29 Nov 2023 • Realloc and arena allocators

If you combine a dynamic array with an arena allocator, you get a dynamically growing buffer on top of a dynamically growing buffer. The easiest way to implement realloc is as malloc + memcpy + free, but that behaves sub-optimally here. Unfortunately the standard realloc interface prevents you from doing any better. You could fix that by storing extra metadata, specifically the allocation size, along with your allocations to determine if a given pointer is the topmost allocation, but arenas are meant to be very simple and that isn't. Instead, we can rely on realloc users necessarily tracking the allocation size anyway and make it part of the interface.
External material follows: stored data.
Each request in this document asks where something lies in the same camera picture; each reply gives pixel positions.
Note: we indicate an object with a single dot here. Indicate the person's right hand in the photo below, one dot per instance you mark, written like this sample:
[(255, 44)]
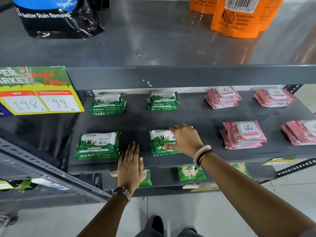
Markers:
[(187, 140)]

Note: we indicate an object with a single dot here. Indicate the person's left hand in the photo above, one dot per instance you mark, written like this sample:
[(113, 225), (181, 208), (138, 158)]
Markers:
[(129, 172)]

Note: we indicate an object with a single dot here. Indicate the person's right thumb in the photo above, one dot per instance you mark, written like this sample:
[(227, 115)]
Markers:
[(169, 146)]

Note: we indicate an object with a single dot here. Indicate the person's left thumb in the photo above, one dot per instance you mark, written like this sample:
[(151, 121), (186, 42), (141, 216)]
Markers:
[(141, 164)]

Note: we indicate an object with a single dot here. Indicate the person's left little finger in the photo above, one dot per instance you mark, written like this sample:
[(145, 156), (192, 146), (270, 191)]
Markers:
[(121, 159)]

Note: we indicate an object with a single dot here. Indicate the person's left middle finger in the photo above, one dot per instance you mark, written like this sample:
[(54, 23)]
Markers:
[(132, 153)]

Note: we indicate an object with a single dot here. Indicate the green wet wipes packet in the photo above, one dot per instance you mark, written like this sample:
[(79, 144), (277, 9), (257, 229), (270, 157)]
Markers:
[(161, 108), (163, 97), (108, 104), (98, 146), (159, 143)]

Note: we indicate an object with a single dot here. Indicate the person's right forearm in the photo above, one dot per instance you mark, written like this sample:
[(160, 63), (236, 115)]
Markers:
[(246, 190)]

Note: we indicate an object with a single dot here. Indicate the person's left forearm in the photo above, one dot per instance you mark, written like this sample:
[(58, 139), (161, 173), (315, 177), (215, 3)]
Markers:
[(111, 217)]

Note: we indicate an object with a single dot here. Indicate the green floral print packet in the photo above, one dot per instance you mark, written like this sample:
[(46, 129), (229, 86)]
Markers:
[(146, 178), (243, 170), (191, 174)]

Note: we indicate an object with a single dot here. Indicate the silver metal wristwatch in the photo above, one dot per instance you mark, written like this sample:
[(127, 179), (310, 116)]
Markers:
[(122, 192)]

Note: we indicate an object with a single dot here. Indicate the small yellow price tag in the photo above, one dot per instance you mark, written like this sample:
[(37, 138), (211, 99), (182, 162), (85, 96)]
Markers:
[(190, 186)]

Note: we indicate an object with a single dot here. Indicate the brown cardboard piece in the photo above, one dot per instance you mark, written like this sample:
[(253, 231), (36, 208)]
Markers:
[(206, 187)]

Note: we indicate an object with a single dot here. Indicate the person's black shoe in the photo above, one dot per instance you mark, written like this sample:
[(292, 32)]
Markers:
[(156, 224)]

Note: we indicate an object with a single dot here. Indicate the pink wet wipes packet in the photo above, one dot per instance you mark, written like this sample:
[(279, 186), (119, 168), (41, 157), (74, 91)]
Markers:
[(244, 132), (305, 130), (275, 95), (293, 139), (222, 104), (271, 105), (242, 145), (223, 93)]

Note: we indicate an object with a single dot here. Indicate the grey slotted side rack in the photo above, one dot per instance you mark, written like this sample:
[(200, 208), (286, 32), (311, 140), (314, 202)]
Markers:
[(49, 170)]

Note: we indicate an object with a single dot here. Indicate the grey metal shelf rack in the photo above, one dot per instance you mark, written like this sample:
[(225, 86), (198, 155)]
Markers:
[(172, 74)]

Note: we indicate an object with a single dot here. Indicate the person's grey trousers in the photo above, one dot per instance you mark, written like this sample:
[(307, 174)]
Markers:
[(172, 233)]

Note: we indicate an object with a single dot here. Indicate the green yellow packets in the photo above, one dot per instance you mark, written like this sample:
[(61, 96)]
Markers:
[(17, 185)]

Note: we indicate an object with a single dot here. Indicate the green yellow offer sign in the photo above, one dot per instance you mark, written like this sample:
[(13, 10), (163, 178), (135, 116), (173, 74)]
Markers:
[(37, 91)]

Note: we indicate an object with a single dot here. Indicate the yellow green shelf label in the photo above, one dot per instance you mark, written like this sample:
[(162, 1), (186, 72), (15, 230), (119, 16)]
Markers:
[(280, 160)]

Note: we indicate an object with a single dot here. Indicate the blue shelf label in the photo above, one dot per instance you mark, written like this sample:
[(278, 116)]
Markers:
[(5, 111)]

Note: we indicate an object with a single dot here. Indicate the large orange refill pouch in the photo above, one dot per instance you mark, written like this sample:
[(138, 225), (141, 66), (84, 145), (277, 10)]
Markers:
[(244, 19)]

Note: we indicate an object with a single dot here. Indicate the black detergent pouch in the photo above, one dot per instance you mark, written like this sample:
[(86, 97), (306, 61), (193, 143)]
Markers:
[(61, 19)]

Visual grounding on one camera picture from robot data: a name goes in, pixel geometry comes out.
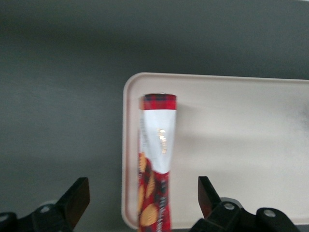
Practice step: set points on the red tartan cookie box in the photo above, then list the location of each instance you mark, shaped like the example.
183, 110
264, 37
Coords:
157, 145

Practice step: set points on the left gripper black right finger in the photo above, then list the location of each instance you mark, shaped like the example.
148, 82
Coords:
208, 198

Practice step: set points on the beige plastic tray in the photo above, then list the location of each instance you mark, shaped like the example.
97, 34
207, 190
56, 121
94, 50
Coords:
229, 145

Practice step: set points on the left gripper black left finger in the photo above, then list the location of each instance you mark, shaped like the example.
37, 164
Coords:
74, 200

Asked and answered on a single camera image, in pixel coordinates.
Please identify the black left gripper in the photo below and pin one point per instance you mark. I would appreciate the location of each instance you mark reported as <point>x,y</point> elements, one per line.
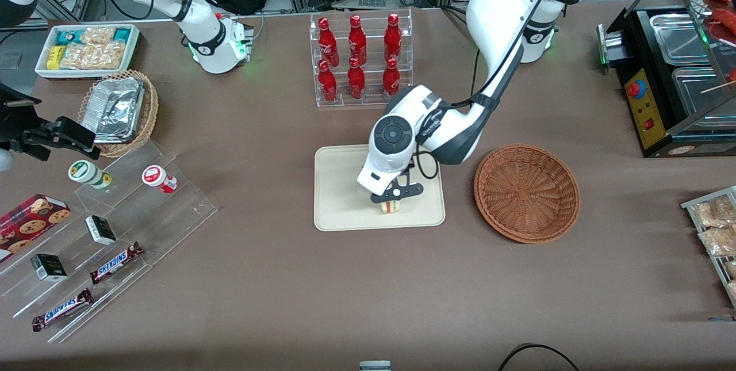
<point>411,164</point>

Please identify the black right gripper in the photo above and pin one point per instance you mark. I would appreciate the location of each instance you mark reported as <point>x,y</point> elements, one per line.
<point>22,123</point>

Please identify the triangular sandwich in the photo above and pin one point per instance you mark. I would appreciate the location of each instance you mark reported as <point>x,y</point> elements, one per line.
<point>390,207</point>

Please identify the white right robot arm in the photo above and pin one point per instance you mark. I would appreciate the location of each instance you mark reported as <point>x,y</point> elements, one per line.
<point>201,43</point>

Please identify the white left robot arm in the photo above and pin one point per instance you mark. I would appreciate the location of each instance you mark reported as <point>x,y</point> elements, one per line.
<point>506,8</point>

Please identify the beige rectangular tray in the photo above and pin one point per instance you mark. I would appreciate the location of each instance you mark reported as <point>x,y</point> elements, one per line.
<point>339,192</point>

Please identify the light wicker basket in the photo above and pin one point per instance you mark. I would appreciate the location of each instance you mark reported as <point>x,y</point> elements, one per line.
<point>150,112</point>

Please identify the brown wicker basket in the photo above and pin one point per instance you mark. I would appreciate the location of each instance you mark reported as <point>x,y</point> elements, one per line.
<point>526,192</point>

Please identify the green lid cup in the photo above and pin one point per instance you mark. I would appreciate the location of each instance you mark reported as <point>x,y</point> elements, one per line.
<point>86,173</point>

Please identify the stack of foil trays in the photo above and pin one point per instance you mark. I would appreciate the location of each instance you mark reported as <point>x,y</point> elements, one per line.
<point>112,109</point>

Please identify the white plastic snack bin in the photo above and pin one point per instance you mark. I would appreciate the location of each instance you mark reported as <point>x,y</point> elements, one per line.
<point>43,69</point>

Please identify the yellow snack packet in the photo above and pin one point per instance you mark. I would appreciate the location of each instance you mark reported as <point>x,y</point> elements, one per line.
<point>54,57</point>

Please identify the clear bag of crackers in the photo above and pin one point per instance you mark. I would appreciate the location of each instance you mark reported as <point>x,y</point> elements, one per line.
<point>95,56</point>
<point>98,36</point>

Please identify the teal snack packet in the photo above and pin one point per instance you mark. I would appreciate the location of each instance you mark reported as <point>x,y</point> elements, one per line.
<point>122,34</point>
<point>66,37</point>

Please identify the red lid cup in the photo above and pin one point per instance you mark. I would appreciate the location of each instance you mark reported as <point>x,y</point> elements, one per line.
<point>156,178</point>

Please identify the red cookie box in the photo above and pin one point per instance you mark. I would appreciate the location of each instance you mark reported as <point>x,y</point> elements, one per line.
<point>31,224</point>

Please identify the small black box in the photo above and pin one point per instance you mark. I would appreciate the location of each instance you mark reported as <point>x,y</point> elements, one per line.
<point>48,268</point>
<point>100,230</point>

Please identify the clear acrylic bottle rack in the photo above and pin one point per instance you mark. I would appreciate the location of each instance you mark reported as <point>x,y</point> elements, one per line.
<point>371,100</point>

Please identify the red cola bottle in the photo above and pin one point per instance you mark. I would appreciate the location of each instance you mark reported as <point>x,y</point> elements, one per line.
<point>328,43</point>
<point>357,40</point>
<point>328,83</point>
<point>356,80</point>
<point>393,37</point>
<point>391,77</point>

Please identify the clear acrylic stepped stand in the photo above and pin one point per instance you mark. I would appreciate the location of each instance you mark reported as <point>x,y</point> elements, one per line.
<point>167,215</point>

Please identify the snickers bar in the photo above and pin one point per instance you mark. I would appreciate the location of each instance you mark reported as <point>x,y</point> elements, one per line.
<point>62,309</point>
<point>115,263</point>

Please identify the grey device at table edge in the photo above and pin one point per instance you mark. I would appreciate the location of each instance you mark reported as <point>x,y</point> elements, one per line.
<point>375,366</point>

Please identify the black hot food display case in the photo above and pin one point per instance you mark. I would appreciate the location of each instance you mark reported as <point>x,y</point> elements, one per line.
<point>647,106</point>

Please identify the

Let's start with a general allocator interface:

struct Allocator {
    virtual void * allocate( size_t size, size_t alignment ) = 0;
    void * reallocate( void * old_ptr, size_t new_size, size_t alignment ) {
        // allocate memcpy deallocate
    }
    virtual void deallocate( void * ptr ) = 0;
};

struct ArenaAllocator : public Allocator {
    u8 * memory;
    u8 * memory_end; // memory + size
    u8 * top;

    void * allocate( size_t size, size_t alignment ) {
        Assert( IsPowerOf2( alignment ) );
        u8 * aligned = ( u8 * ) ( size_t( top + alignment - 1 ) & ~( alignment - 1 ) );
        if( aligned + size > memory_end ) {
            abort();
        }
        top = aligned + size;
        return aligned;
    }

    void free( void * ptr ) { }
};

And DynamicArray:

template< typename T >
struct DynamicArray {
    Allocator * a;
    size_t n = 0;
    size_t capacity = 0;
    T * elems = NULL;

    DynamicArray( Allocator * a_ ) { a = a_; }

    void add( const T & x ) {
        if( n == capacity ) {
            grow();
        }
        elems[ n ] = x;
        n++;
    }

    void grow() {
        capacity = Max2( 1, capacity * 2 );
        elems = ReallocMany< T >( a, elems, capacity );
    }
};

(Production ready code might use static dispatch instead of dynamic dispatch/split allocate into try_allocate that can return NULL and allocate that aborts/ASAN_(UN)POISON_MEMORY_REGION in both classes/SourceLocation/anything but 1 as the initial array size/etc but let's ignore all that.)

Now let's see what happens when we put these together. Say we have an arena big enough to hold eight ints, and add 1 2 3 to the array. I'll use . to denote uninitialised memory and underlined text for the memory currently owned by the array.

array = [], arena = [. . . . . . . .]
add(1) -> realloc(1), array = [1],     arena = [1 . . . . . . .]
add(2) -> realloc(2), array = [1 2],   arena = [1 1 2 . . . . .]
add(3) -> realloc(4), array = [1 2 3], arena = [1 1 2 1 2 3 . .]

So we used 7 slots in the underlying buffer to represent an array with 3 out of 4 elements in use.

If we instead modify our realloc to take the old allocation size, we can check to see if we're reallocating the topmost allocation and grow it in place. Implementing that looks like this:

void * ArenaAllocator::reallocate( void * old_ptr, size_t old_size, size_t new_size, size_t alignment ) {
    if( old_ptr == NULL ) {
        return allocate( new_size, alignment );
    }

    // are we the topmost allocation and sufficiently aligned?
    if( old_ptr == top - old_size && size_t( ptr ) % alignment == 0 ) {
        u8 * new_top = top - old_size + new_size;
        if( new_top > memory_end ) {
            abort();
        }
        top = new_top;
        return old_ptr;
    }

    // allocate memcpy (deallocate is noop)
}

void DynamicArrray::grow() {
    size_t new_capacity = Max2( 1, capacity * 2 );
    elems = ReallocMany< T >( a, elems, old_capacity, new_capacity );
    capacity = new_capacity;
}

Which exhibits "just" O(1) instead of amortised O(1) behaviour:

array = [], arena = [. . . . . . . .]
add(1) -> realloc(0, 1), array = [1],     arena = [1 . . . . . . .]
add(2) -> realloc(1, 2), array = [1 2],   arena = [1 2 . . . . . .]
add(3) -> realloc(2, 4), array = [1 2 3], arena = [1 2 3 . . . . .]

This all obviously breaks down and reverts to the old behaviour if you allocate anything after the array, but I've found that in practice it doesn't happen very often, and the change is simple and non-intrusive enough to be a win.